- **EXERCISE**
From the entries below, transcribe exactly the lines between the line holding "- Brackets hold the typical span" and the line holding "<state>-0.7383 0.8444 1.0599", inclusive; skip all other lines.

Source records
----------

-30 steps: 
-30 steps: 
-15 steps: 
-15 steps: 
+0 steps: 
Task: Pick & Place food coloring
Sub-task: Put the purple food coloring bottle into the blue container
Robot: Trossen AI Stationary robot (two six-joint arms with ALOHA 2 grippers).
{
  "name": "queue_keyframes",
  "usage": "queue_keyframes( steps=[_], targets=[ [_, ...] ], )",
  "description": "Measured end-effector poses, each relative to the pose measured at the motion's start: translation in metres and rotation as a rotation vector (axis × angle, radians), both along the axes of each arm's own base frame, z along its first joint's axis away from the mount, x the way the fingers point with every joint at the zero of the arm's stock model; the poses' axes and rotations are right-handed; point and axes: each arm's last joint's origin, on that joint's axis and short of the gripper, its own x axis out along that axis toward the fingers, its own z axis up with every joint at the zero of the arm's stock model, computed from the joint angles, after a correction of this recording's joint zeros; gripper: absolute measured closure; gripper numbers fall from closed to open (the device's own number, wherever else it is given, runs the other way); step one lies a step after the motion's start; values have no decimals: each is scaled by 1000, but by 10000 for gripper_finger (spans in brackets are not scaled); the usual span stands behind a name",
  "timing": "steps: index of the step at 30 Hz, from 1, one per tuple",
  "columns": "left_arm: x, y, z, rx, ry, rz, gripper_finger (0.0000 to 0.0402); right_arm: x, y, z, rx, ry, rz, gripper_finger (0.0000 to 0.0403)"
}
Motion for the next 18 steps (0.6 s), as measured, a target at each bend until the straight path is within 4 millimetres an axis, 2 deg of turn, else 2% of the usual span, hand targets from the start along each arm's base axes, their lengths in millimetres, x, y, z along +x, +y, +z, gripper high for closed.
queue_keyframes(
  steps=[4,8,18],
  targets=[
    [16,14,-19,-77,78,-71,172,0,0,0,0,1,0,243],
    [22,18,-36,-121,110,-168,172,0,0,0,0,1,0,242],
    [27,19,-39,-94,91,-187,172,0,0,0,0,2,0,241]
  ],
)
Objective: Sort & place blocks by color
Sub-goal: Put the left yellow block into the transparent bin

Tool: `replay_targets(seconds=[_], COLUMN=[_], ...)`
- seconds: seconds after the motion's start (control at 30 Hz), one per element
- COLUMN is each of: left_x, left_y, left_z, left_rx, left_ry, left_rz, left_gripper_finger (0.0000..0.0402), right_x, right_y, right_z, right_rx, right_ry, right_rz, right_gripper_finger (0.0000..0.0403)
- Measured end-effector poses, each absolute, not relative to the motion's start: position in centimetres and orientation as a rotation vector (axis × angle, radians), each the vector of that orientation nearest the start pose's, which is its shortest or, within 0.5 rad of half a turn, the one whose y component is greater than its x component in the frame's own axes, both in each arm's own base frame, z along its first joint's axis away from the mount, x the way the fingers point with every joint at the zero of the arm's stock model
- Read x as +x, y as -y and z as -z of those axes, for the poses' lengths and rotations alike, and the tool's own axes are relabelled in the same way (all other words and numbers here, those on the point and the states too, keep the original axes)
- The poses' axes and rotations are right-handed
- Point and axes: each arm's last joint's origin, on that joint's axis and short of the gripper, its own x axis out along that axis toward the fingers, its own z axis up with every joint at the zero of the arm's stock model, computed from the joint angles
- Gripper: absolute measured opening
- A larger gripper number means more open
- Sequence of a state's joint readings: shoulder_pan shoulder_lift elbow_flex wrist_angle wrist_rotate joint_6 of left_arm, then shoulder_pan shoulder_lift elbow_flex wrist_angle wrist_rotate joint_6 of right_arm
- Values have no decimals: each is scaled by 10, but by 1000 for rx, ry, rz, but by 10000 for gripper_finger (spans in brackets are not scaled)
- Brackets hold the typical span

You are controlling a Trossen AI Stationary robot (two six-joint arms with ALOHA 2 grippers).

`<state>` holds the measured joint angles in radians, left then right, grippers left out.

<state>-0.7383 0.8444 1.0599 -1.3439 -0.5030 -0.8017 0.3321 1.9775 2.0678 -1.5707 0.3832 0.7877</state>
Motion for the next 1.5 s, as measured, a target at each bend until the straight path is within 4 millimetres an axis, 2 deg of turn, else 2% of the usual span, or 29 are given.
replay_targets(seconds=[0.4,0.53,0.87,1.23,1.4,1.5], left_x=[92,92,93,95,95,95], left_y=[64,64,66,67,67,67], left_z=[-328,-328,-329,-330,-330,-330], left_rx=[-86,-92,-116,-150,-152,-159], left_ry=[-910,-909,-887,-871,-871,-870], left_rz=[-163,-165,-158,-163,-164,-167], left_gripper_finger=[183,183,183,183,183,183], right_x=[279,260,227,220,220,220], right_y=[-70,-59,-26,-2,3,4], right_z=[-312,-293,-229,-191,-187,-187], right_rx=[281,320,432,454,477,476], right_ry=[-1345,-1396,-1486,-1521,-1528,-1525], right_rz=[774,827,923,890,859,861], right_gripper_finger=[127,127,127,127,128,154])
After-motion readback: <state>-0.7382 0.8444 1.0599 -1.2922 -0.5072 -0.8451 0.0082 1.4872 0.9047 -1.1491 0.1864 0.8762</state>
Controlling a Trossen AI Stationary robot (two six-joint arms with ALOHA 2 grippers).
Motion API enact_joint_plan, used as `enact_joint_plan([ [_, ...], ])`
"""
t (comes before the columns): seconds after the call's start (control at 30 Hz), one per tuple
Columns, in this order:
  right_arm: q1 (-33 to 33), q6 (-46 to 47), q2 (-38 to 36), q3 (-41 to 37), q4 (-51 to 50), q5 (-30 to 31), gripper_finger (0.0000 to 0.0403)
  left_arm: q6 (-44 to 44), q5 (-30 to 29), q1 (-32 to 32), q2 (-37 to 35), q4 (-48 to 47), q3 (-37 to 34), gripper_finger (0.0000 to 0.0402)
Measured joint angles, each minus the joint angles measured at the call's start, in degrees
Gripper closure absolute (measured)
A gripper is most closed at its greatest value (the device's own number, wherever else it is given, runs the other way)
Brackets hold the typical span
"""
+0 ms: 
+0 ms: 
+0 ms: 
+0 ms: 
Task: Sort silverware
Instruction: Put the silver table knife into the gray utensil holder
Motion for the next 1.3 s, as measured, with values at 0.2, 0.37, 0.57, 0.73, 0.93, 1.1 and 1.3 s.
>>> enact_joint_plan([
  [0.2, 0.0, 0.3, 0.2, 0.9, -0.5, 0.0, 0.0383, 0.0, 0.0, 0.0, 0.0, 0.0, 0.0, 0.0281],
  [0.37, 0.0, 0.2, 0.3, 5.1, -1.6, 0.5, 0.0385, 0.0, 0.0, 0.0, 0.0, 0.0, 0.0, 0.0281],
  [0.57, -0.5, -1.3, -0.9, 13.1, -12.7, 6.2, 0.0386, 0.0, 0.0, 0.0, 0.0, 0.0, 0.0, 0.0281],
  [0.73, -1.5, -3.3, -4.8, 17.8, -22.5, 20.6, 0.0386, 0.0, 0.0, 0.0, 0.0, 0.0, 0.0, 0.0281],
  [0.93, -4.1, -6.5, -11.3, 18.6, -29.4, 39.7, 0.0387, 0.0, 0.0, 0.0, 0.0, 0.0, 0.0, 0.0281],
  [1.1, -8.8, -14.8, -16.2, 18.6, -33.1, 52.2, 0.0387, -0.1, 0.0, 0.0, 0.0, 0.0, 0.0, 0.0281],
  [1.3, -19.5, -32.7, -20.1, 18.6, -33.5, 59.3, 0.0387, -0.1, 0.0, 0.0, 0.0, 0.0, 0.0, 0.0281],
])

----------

- **PROBLEM SOLUTION**
- Brackets hold the typical span

You are controlling a Trossen AI Stationary robot (two six-joint arms with ALOHA 2 grippers).

`<state>` holds the measured joint angles in radians, left then right, grippers left out.

<state>-0.7383 0.8444 1.0599 -1.3439 -0.5030 -0.8017 0.3321 1.9775 2.0678 -1.5707 0.3832 0.7877</state>

Nothing further is required of the output.